第192話 突然の報告
氷室先輩と手芸屋さんに行ったその夜――。
私は酷い呼吸困難に陥り、救急車でかかりつけの総合病院に運び込まれてそのまま入院になってしまった。
意識はとぎれとぎれになり、気付けば酸素マスクをあてられていた。そして傍らには涙ぐみながら私を見つめる父と母。
お父さん……お母さん……。どうしてそんなに泣いているの?
私は……もう長くは生きられないの……?
入院してから意識が遠くなる日が続き、私にはもう時間の感覚が分からなくなっていた。
先輩……今、どうしていますか?
貴方に……会いたいです……。
****
病院での処置が良かったのか、私は意識を保てる時間が長くなっていた。
そして入院してから既に1週間が経過していることを知った。
入院してからはスマホは医療機器に負担がかかるからと、取り上げられていた。その為、先輩とは全くの音信不通になってしまっていた。
先輩は突然連絡が途絶えてしまった私をどう思っているのだろう……。
「架純。今日は大切な話があるのだけど」
ベッドの上で先輩のことを考えていると、お見舞いに来ていた母が話しかけてきた。
「大切な……話……?」
「ええ、そうよ。実はね……もう貴女の心臓は……このままでは長く持たないの。それでアメリカで心臓移植手術のお願いをしていたのよ。その為にお金もずっと貯めてきたわ」
「え……?そ、そうだった……の……?」
そんな話、初耳だった。
「それで、今回貴女の心臓の病気が悪化したことを先生に報告したらアメリカで順番待ちをすることを勧められたのよ」
「ア……アメリカ……?」
あまりの話に耳を疑う。
「ええ、そうよ。もう高校の退学届も出してきたわ」
「そ、そんな……!ど、どうして私に何も……うっ!」
興奮してしまったせいか、心臓が苦しい。
「架純、落ち着いて。それは確かに貴女には内緒にしていたこと謝るけど……知らせたくなかったのよ。このまま心臓移植の手術を受けなければ……長くは生きられないなんて……そ、そんな悲しいこと……だ、だって貴女はまだ16歳なのに……」
母は嗚咽しながら私を見つめる。
「ごめんなさい……お母さん。こんなに弱い心臓を持って生まれてしまって……」
どうしよう、私は今とても母を悲しませている。
「何言ってるの?!貴女は何も悪くないわ。むしろ……健康な身体で産んであげられなかった私のせいなのに……!!だから、心臓移植手術を受けてもらいたいのよ」
「お母さん……。もし、手術が成功すれば……私はもっと長生き出来るの……?」
「ええ、勿論よ」
母が涙に濡れた顔で頷く。
手術が成功すれば……もっと先輩と長く一緒にいられる……。
「うん……受ける」
「架純……?」
「私、生きたいから……手術受けるね」
「ええ、そうね」
こうして私のアメリカ行きは決定した。
そこから先は早かった。
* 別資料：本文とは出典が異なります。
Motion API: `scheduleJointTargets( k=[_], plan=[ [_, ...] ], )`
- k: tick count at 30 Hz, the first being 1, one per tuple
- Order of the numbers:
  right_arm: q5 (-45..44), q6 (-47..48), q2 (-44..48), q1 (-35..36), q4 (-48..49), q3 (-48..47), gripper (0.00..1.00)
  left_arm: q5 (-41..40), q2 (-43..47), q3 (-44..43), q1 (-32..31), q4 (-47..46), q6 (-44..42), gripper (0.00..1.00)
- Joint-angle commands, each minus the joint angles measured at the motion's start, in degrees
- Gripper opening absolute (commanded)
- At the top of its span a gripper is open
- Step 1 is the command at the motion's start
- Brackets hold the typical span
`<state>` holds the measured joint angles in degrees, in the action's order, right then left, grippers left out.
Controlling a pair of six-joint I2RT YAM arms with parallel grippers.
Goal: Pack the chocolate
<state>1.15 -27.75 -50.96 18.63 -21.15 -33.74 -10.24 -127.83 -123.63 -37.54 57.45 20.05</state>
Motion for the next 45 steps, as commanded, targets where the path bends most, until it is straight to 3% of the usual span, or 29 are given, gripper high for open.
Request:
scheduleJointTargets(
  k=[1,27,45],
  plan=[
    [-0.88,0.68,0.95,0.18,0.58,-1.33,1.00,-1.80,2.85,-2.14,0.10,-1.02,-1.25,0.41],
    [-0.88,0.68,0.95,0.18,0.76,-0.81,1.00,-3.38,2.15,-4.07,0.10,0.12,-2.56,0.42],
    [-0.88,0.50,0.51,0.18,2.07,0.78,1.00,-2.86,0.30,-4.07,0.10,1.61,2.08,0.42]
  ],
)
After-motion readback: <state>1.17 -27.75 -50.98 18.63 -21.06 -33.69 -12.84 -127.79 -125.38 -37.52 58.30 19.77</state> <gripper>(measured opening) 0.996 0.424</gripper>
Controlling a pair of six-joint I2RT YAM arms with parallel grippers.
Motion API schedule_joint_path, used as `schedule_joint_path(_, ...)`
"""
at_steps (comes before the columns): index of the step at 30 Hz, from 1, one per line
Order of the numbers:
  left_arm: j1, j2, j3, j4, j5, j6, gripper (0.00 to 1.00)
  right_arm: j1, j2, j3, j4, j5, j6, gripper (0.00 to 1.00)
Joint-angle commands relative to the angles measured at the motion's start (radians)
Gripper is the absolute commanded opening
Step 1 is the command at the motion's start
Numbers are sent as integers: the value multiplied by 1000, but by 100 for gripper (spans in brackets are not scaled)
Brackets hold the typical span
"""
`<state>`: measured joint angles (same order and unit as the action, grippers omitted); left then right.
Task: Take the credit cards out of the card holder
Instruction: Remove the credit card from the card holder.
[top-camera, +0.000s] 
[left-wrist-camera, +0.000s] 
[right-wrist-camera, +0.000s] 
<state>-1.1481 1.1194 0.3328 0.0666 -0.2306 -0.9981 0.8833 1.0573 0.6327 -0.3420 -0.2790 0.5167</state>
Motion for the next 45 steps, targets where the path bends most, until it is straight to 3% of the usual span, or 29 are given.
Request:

体調の良い今のうちにアメリカに飛んだほうがいいだろうと言われ、私と母はコーディネイターの人と一緒にアメリカに渡った。
アメリカに到着した私はそのままドナーを待つ為に病院に入院し……本当に偶然にも5日目にドナー提供者が見つかり、私は心臓移植手術を受けることになった。
それは12月24日のクリスマスイブの日の出来事だった。
けれど……この手術は失敗し、私は別の世界に生まれ変わることになる――。